Your instructions: Every record must appear in your reply exactly as written.

*** Task input ***

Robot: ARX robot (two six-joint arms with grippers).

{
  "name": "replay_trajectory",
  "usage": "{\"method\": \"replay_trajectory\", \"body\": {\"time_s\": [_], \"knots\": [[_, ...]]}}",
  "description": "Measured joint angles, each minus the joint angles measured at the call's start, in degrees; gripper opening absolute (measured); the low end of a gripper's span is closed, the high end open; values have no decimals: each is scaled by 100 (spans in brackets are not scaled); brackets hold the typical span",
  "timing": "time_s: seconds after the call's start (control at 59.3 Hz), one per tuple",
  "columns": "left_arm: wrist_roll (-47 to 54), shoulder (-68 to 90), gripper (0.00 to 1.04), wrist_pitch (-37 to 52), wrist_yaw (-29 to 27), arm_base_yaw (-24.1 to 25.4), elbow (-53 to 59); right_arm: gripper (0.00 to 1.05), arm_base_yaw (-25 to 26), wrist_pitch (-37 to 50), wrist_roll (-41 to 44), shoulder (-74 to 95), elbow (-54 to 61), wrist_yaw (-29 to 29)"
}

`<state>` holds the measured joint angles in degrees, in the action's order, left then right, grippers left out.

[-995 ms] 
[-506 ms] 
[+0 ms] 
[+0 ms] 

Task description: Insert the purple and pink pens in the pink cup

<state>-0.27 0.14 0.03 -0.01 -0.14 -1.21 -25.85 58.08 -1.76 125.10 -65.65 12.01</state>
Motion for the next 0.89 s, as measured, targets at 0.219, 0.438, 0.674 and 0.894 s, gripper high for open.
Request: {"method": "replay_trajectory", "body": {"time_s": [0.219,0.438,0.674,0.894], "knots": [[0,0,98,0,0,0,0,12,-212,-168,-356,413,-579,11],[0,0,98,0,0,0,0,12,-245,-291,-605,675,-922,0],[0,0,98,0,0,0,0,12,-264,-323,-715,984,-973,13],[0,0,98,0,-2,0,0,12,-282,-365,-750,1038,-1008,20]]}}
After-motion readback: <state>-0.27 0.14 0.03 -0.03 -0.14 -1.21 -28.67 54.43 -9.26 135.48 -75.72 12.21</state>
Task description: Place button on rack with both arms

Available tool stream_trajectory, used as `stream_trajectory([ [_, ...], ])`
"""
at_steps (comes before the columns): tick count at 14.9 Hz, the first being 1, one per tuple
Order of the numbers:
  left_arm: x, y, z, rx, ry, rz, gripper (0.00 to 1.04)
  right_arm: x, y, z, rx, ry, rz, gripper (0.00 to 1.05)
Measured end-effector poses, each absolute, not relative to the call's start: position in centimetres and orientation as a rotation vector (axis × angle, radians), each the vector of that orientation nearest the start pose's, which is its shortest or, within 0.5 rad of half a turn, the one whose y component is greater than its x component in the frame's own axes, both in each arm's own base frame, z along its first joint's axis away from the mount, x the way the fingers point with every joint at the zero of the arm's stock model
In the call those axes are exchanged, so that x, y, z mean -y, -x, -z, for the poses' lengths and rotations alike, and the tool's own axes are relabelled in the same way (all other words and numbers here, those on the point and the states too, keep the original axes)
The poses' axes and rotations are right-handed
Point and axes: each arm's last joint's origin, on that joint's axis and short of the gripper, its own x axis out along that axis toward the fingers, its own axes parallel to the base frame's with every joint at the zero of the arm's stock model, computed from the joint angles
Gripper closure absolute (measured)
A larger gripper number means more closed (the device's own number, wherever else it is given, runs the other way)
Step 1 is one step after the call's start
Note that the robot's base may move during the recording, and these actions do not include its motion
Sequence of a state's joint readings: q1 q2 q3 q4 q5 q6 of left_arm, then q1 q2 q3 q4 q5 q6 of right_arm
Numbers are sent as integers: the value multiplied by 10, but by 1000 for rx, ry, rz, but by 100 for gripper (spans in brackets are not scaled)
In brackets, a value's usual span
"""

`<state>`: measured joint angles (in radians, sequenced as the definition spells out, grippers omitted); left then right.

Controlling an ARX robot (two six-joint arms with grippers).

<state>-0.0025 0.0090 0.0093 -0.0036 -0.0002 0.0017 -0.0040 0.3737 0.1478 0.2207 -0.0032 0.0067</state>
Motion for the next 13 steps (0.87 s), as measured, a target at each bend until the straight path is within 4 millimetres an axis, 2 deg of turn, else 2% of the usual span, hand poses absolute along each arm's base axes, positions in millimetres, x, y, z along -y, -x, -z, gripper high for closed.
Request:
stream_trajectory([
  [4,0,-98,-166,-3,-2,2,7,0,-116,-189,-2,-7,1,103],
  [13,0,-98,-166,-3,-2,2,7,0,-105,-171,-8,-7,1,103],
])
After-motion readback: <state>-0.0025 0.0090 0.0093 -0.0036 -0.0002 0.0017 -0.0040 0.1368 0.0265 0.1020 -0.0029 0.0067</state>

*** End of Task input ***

Expected output:
Robot: ARX robot (two six-joint arms with grippers).

{
  "name": "replay_trajectory",
  "usage": "{\"method\": \"replay_trajectory\", \"body\": {\"time_s\": [_], \"knots\": [[_, ...]]}}",
  "description": "Measured joint angles, each minus the joint angles measured at the call's start, in degrees; gripper opening absolute (measured); the low end of a gripper's span is closed, the high end open; values have no decimals: each is scaled by 100 (spans in brackets are not scaled); brackets hold the typical span",
  "timing": "time_s: seconds after the call's start (control at 59.3 Hz), one per tuple",
  "columns": "left_arm: wrist_roll (-47 to 54), shoulder (-68 to 90), gripper (0.00 to 1.04), wrist_pitch (-37 to 52), wrist_yaw (-29 to 27), arm_base_yaw (-24.1 to 25.4), elbow (-53 to 59); right_arm: gripper (0.00 to 1.05), arm_base_yaw (-25 to 26), wrist_pitch (-37 to 50), wrist_roll (-41 to 44), shoulder (-74 to 95), elbow (-54 to 61), wrist_yaw (-29 to 29)"
}

`<state>` holds the measured joint angles in degrees, in the action's order, left then right, grippers left out.

[-995 ms] 
[-506 ms] 
[+0 ms] 
[+0 ms] 

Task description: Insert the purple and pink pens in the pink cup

<state>-0.27 0.14 0.03 -0.01 -0.14 -1.21 -25.85 58.08 -1.76 125.10 -65.65 12.01</state>
Motion for the next 0.89 s, as measured, targets at 0.219, 0.438, 0.674 and 0.894 s, gripper high for open.
Request: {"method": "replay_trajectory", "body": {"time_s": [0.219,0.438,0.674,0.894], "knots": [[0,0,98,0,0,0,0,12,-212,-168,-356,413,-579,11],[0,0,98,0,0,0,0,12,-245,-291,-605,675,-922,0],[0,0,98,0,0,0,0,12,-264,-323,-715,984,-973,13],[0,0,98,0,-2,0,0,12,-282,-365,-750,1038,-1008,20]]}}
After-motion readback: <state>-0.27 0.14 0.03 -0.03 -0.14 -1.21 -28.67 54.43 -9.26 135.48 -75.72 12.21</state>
Task description: Place button on rack with both arms

Available tool stream_trajectory, used as `stream_trajectory([ [_, ...], ])`
"""
at_steps (comes before the columns): tick count at 14.9 Hz, the first being 1, one per tuple
Order of the numbers:
  left_arm: x, y, z, rx, ry, rz, gripper (0.00 to 1.04)
  right_arm: x, y, z, rx, ry, rz, gripper (0.00 to 1.05)
Measured end-effector poses, each absolute, not relative to the call's start: position in centimetres and orientation as a rotation vector (axis × angle, radians), each the vector of that orientation nearest the start pose's, which is its shortest or, within 0.5 rad of half a turn, the one whose y component is greater than its x component in the frame's own axes, both in each arm's own base frame, z along its first joint's axis away from the mount, x the way the fingers point with every joint at the zero of the arm's stock model
In the call those axes are exchanged, so that x, y, z mean -y, -x, -z, for the poses' lengths and rotations alike, and the tool's own axes are relabelled in the same way (all other words and numbers here, those on the point and the states too, keep the original axes)
The poses' axes and rotations are right-handed
Point and axes: each arm's last joint's origin, on that joint's axis and short of the gripper, its own x axis out along that axis toward the fingers, its own axes parallel to the base frame's with every joint at the zero of the arm's stock model, computed from the joint angles
Gripper closure absolute (measured)
A larger gripper number means more closed (the device's own number, wherever else it is given, runs the other way)
Step 1 is one step after the call's start
Note that the robot's base may move during the recording, and these actions do not include its motion
Sequence of a state's joint readings: q1 q2 q3 q4 q5 q6 of left_arm, then q1 q2 q3 q4 q5 q6 of right_arm
Numbers are sent as integers: the value multiplied by 10, but by 1000 for rx, ry, rz, but by 100 for gripper (spans in brackets are not scaled)
In brackets, a value's usual span
"""

`<state>`: measured joint angles (in radians, sequenced as the definition spells out, grippers omitted); left then right.

Controlling an ARX robot (two six-joint arms with grippers).

<state>-0.0025 0.0090 0.0093 -0.0036 -0.0002 0.0017 -0.0040 0.3737 0.1478 0.2207 -0.0032 0.0067</state>
Motion for the next 13 steps (0.87 s), as measured, a target at each bend until the straight path is within 4 millimetres an axis, 2 deg of turn, else 2% of the usual span, hand poses absolute along each arm's base axes, positions in millimetres, x, y, z along -y, -x, -z, gripper high for closed.
Request:
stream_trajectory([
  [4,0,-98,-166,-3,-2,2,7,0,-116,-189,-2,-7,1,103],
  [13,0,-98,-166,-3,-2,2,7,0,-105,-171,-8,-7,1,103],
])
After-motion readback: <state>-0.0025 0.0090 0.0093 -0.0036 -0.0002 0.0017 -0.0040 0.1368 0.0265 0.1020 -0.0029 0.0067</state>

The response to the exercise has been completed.